Una vez ganadas las elecciones y conquistado el Ayuntamiento de la ciudad, el alcalde ha declarado que «dar una solución a estas 220 familias fue para este Gobierno una prioridad», por lo que «antes del verano de 2011 se colocó la primera piedra del proyecto de construcción de las nuevas viviendas, con un periodo de ejecución aproximado de dos años».

El alcalde se ha mostrado «muy satisfecho por el trabajo bien hecho» y ha señalado que «estas viviendas son el ejemplo demostrado de que juntos se pueden conseguir las cosas, y en los plazos acordados». Por ello, ha deseado que «esta forma de actuar se pueda perpetuar en la ciudad, con la implicación de todos los grupos, cumpliéndose los plazos y sin desviación presupuestaria».

Por su parte, el delegado del Distrito Cerro-Amate, José Miguel Luque, ha indicado que «los vecinos de la antigua Regiones Devastadas nos habían manifestado su temor a que no pudieran volver a su barrio y a sus casas, pero hoy saben que el regreso es una realidad». En este sentido, ha señalado que «por nuestra parte, estamos encantados de empezar a trabajar con un nuevo barrio que se instala en el Distrito Cerro-Amate, con 220 familias y también con nuevas personas que puedan llegar atraídos por los locales comerciales, a los que recibiremos con los brazos abiertos y colaboraremos en todo lo que esté en nuestra mano», ya que Luque ha señalado que, por ejemplo, «las demandas de escolarización en los colegios más cercanos pueden cambiar notablemente».

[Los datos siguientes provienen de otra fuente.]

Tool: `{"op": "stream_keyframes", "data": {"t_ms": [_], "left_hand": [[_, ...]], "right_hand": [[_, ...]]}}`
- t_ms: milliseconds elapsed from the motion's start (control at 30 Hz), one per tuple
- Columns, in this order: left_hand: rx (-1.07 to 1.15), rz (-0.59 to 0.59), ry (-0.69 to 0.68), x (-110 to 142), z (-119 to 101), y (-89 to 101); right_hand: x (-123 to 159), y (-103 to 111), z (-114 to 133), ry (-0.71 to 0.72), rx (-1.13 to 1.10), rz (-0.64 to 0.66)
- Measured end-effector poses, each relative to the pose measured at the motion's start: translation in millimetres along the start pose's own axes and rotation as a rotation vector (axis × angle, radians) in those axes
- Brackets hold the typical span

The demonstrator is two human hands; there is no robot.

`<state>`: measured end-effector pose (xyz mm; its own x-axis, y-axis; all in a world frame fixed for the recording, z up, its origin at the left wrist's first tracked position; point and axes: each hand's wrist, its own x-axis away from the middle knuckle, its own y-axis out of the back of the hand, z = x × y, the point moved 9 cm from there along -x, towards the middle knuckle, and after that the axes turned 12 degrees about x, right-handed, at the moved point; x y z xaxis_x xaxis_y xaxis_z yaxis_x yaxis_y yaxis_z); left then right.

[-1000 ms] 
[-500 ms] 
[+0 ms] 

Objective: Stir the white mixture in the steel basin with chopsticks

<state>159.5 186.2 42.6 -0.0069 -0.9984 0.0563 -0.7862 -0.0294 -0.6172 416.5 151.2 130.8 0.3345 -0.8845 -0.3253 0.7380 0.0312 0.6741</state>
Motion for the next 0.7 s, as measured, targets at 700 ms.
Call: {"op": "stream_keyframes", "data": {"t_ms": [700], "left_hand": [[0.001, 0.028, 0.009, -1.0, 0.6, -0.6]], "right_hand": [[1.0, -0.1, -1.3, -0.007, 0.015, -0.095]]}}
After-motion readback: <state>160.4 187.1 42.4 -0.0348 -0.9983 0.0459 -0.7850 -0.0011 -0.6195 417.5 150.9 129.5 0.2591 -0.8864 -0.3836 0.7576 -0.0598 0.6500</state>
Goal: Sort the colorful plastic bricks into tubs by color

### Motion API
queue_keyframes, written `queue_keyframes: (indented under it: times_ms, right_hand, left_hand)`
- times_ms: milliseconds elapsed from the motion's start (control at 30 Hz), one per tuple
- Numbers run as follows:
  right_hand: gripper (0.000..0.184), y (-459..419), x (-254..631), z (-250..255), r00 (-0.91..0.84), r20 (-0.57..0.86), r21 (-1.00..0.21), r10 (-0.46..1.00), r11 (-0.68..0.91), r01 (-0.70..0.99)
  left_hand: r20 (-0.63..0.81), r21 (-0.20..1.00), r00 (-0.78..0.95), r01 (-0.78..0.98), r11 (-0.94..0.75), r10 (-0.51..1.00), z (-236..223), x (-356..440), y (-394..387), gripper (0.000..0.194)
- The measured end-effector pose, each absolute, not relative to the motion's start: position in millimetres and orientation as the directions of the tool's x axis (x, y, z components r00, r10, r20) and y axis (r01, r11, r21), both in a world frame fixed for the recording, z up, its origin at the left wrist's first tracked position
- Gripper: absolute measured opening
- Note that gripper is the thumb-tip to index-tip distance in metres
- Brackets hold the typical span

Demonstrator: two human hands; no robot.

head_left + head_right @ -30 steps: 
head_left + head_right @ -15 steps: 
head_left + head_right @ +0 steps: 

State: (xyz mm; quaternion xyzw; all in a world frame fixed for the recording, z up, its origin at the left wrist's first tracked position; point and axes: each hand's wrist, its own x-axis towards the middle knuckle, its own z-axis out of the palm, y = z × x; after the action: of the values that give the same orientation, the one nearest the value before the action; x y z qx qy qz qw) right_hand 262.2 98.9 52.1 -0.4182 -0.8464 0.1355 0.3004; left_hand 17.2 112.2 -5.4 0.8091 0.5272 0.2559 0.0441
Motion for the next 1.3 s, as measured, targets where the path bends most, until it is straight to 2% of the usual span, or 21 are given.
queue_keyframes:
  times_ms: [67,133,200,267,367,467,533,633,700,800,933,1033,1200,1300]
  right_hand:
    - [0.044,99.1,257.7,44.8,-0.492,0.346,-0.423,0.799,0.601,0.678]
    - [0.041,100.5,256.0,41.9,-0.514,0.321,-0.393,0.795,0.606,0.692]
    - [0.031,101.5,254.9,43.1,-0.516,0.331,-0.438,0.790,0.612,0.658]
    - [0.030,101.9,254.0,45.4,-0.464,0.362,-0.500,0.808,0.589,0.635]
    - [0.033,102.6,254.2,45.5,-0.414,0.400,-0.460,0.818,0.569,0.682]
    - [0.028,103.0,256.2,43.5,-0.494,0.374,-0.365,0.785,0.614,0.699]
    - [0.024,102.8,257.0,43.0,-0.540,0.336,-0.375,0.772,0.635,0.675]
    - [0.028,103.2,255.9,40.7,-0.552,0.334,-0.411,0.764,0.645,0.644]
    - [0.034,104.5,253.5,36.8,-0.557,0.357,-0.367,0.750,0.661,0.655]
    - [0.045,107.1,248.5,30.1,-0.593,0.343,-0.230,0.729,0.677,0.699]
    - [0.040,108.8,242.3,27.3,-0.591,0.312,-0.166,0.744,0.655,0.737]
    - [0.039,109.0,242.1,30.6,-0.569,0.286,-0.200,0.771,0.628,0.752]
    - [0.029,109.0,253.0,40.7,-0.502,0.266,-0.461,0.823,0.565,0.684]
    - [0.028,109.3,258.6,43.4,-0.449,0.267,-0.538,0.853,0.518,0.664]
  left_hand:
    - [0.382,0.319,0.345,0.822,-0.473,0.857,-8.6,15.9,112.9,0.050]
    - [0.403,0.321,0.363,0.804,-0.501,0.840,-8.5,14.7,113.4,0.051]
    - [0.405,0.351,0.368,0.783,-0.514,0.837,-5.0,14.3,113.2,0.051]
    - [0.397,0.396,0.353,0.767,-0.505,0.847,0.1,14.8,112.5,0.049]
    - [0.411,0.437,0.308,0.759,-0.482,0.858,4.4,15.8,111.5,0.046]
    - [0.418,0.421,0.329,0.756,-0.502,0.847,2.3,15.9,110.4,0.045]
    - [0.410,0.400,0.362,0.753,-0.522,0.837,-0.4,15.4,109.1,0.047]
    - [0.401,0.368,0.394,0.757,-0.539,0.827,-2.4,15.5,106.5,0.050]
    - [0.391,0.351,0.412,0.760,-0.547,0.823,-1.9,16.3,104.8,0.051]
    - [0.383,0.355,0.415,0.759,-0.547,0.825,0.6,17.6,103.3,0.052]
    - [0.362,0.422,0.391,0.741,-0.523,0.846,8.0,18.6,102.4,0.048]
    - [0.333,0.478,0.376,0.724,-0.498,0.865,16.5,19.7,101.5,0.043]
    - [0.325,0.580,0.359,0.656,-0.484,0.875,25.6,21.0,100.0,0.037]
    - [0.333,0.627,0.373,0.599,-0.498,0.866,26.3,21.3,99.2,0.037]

En cuanto a los vecinos afectados por el realojo, el presidente de Nuevo Amate, Francisco Rodríguez, se ha mostrado «muy contento» y ha declarado que «aún no hemos visto cómo son los pisos por dentro, pero seguro que vamos a estar mejor de lo que estábamos». No obstante, el representante vecinal ha expresado su preocupación por «cómo van a afrontar los gastos de comunidad las familias», ya que «me constan que muchas están pasando por graves dificultades económicas».

Rodríguez ha señalado que en las viejas viviendas «muchas familias no podían asumir el costo de la comunidad, un precio que se incrementará bastante en los nuevos bloques, ya que estos tienen ahora ascensor y garage», por lo que ha pedido «responsabilidad a todos los inquilinos».